Kaplan-Meier estimate of (A) radiographic progression-free survival (rPFS) and (B) forest plot of rPFS for prespecified subgroups (intent-to-treat population). The dashed line at the 50th percentile indicates the median. Crosses indicate censored data. (*) For patients with no documented progression event, rPFS was censored on the date of the last radiologic assessment performed before the cutoff date. (†) 95% CIs provided are not adjusted for the number of subgroups summarized. ADT, androgen deprivation therapy; E, No. of events; ECOG, Eastern Cooperative Oncology Group; HR, hazard ratio; NR, not reached; PSA, prostate-specific antigen.

FIG 3.

Kaplan-Meier estimates of time to (A) prostate-specific antigen (PSA) progression, (B) initiation of new antineoplastic therapy, and (C) first symptomatic skeletal event (intent-to-treat population). The dashed line at the 50th percentile indicates the median. Crosses indicate censored data. (*) In patients with no PSA progression, time to PSA progression was censored on the date of the last PSA sample taken. Patients without PSA progression before two or more consecutive missed PSA assessments were censored on the date of last PSA assessment before the assessments missed. (†) In patients with no new antineoplastic therapy initiated for prostate cancer after randomization, time to start of new antineoplastic therapy was censored on the last visit date or the date of randomization, whichever occurred last. The median for the enzalutamide plus androgen deprivation therapy (ADT) group was not a reliable estimate because it resulted from an event observed in the only remaining patient at risk at approximately 30 months, leading to the vertical drop at the end of the Kaplan-Meier curve.
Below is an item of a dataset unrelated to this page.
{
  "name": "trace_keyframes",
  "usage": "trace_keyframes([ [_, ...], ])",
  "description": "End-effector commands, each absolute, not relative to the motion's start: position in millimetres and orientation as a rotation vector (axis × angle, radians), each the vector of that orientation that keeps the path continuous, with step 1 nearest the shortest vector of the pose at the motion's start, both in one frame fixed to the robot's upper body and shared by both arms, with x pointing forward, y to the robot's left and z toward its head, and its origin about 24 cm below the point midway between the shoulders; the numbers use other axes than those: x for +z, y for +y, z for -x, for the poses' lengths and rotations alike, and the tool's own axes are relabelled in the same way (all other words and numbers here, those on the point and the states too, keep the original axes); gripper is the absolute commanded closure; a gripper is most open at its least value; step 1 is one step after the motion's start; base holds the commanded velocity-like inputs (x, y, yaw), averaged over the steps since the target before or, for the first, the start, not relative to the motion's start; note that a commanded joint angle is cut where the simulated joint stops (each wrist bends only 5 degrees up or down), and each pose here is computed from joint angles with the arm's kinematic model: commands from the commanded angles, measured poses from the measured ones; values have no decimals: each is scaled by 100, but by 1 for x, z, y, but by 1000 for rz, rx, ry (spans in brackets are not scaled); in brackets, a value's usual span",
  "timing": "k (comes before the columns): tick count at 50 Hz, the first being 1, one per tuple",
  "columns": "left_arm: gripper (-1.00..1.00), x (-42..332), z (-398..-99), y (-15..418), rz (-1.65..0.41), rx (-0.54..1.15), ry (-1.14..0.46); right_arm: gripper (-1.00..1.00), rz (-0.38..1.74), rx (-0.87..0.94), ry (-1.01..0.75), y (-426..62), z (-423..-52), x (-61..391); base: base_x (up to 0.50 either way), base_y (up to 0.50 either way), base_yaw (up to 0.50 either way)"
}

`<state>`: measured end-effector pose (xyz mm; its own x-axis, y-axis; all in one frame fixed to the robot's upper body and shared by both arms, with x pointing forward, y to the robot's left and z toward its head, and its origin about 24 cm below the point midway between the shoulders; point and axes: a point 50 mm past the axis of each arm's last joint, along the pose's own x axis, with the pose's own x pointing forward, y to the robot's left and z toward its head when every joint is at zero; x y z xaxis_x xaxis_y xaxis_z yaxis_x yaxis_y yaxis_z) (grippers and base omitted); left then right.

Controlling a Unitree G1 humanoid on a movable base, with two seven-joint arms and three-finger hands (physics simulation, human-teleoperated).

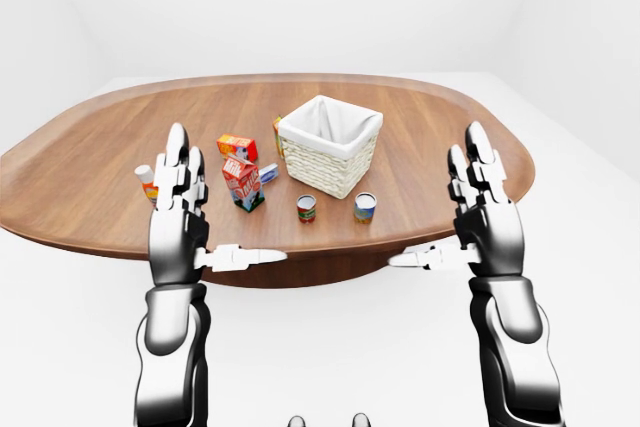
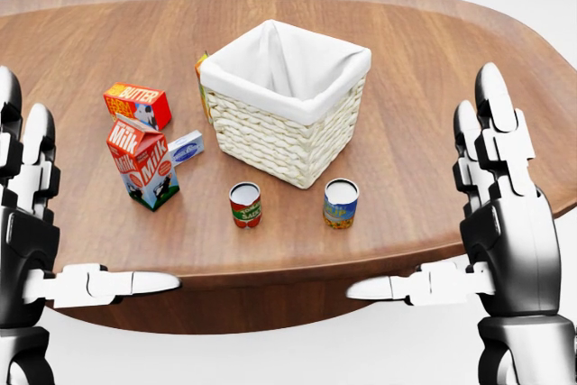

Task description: Pick up the alphabet soup, and put it in the basket.

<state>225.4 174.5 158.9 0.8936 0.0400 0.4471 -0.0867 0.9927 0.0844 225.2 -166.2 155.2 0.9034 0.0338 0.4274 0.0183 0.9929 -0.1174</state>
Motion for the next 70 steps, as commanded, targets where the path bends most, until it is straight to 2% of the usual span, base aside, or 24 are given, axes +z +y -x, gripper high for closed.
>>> trace_keyframes([
  [1,-100,162,-224,174,-105,63,-476,-100,128,16,-435,-164,-225,153,0,0,0],
  [57,-100,162,-223,170,-113,54,-475,-100,130,20,-419,-162,-225,150,17,0,0],
  [70,-100,162,-223,173,-117,62,-478,-100,127,22,-423,-162,-224,151,19,-17,0],
])
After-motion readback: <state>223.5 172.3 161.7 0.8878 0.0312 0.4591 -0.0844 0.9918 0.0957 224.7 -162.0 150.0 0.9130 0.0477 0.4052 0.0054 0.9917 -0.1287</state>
The hazard ratio (HR; 95% CI) is a more accurate depiction of the differences between treatment arms. (‡) In patients with no symptomatic skeletal event by the time of the data cutoff point, time to symptomatic skeletal event was censored on the last visit date or the date of randomization, whichever occurred last. HR, hazard ratio; NR, not reached.

FIG A1.

Multiplicity adjustment strategy. (*) Overall survival will be tested at 0.05 only if all the other five secondary end points analyses are statistically significant at 0.01, otherwise it will be tested at 0.04. N, no; Y, yes.